Thread Subject: Linear system

Subject: Linear system

From: Luigi Giaccari

Date: 6 Feb, 2009 10:17:01

Message: 1 of 13

What the fastest way to solve a 3x3 linear system of the form Ax=b?

A is not simmetric and sometimes ill-conditioned. In matlab of course the \ command can be used. But i would like to write a C-mex routine optimized for small sistems,
because I have a lot of small systems and solving them sequenzialy in a loop becomes quite slow.



Ps I have tried the LU factorization from numerical recipies. Turns out that a brute Cramer method is from 3 to 4 times faster. Maybe the LU is designed for big systems and has too much overhead time for small ones.

Subject: Linear system

From: John D'Errico

Date: 6 Feb, 2009 17:43:02

Message: 2 of 13

"Luigi Giaccari" <giaccariluigi@msn.com> wrote in message <gmh2mt$2hj$1@fred.mathworks.com>...
> What the fastest way to solve a 3x3 linear system of the form Ax=b?
>
> A is not simmetric and sometimes ill-conditioned. In matlab of course the \ command can be used. But i would like to write a C-mex routine optimized for small sistems,
> because I have a lot of small systems and solving them sequenzialy in a loop becomes quite slow.
>
>
>
> Ps I have tried the LU factorization from numerical recipies. Turns out that a brute Cramer method is from 3 to 4 times faster. Maybe the LU is designed for big systems and has too much overhead time for small ones.

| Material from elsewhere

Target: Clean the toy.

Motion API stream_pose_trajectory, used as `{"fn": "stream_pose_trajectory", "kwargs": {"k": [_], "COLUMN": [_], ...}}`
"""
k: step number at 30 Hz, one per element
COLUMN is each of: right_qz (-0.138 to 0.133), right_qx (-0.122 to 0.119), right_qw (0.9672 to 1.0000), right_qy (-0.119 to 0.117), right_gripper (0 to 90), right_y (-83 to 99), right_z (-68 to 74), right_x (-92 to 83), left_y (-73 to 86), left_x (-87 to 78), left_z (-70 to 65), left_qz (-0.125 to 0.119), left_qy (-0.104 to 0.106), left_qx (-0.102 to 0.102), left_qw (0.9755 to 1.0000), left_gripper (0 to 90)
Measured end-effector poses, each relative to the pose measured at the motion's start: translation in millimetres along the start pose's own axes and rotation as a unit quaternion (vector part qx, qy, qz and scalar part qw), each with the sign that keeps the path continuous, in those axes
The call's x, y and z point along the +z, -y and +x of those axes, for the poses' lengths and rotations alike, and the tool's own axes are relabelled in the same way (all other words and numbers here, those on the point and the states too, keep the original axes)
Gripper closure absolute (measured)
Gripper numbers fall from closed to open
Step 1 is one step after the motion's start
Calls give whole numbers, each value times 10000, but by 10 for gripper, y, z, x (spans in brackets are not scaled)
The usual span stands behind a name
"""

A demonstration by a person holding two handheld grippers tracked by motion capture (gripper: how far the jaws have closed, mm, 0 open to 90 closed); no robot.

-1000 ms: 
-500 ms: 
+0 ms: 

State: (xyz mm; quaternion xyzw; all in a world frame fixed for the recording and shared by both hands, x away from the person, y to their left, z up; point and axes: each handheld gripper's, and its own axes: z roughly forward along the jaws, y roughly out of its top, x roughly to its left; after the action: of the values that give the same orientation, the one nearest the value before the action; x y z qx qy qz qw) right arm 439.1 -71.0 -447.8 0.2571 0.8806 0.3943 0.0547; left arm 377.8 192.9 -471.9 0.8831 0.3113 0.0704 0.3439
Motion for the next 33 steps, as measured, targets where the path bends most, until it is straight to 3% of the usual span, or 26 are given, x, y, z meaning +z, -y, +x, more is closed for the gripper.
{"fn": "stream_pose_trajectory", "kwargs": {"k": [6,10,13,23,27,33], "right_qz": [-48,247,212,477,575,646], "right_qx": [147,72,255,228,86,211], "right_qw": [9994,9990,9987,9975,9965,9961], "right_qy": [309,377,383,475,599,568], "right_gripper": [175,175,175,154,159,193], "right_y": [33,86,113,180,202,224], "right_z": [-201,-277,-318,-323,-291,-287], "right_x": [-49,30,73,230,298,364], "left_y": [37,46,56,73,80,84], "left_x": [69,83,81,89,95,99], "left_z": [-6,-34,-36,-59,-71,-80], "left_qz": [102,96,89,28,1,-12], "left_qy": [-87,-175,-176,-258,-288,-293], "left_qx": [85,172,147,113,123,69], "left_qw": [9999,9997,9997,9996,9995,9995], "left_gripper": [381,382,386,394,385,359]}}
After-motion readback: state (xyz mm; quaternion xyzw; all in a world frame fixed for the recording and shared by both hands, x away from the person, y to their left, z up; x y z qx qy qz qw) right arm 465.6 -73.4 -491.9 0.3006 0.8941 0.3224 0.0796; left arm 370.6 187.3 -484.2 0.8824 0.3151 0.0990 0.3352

Probably the reason is your code for the Cramer's
rule was more streamlined. The Numerical recipes
in C code is probably an f2c conversion of Fortran
code.

I would avoid Cramer's rule.

John

Subject: Linear system

From: Luigi Giaccari

Date: 6 Feb, 2009 18:15:03

Message: 3 of 13

"John D'Errico" <woodchips@rochester.rr.com> wrote in message <gmhsr6$7gl$1@fred.mathworks.com>...
> "Luigi Giaccari" <giaccariluigi@msn.com> wrote in message <gmh2mt$2hj$1@fred.mathworks.com>...
> > What the fastest way to solve a 3x3 linear system of the form Ax=b?
> >
> > A is not simmetric and sometimes ill-conditioned. In matlab of course the \ command can be used. But i would like to write a C-mex routine optimized for small sistems,
> > because I have a lot of small systems and solving them sequenzialy in a loop becomes quite slow.
> >
> >
> >
> > Ps I have tried the LU factorization from numerical recipies. Turns out that a brute Cramer method is from 3 to 4 times faster. Maybe the LU is designed for big systems and has too much overhead time for small ones.
>
> Probably the reason is your code for the Cramer's
> rule was more streamlined. The Numerical recipes
> in C code is probably an f2c conversion of Fortran
> code.
>
> I would avoid Cramer's rule.
>
> John


I thing this a tough question, Cramer rule allows to compute the solution with
4 straight multiplications. LU requires some loop, but maybe these can be avoided with an optimized version for 3x3 linear system.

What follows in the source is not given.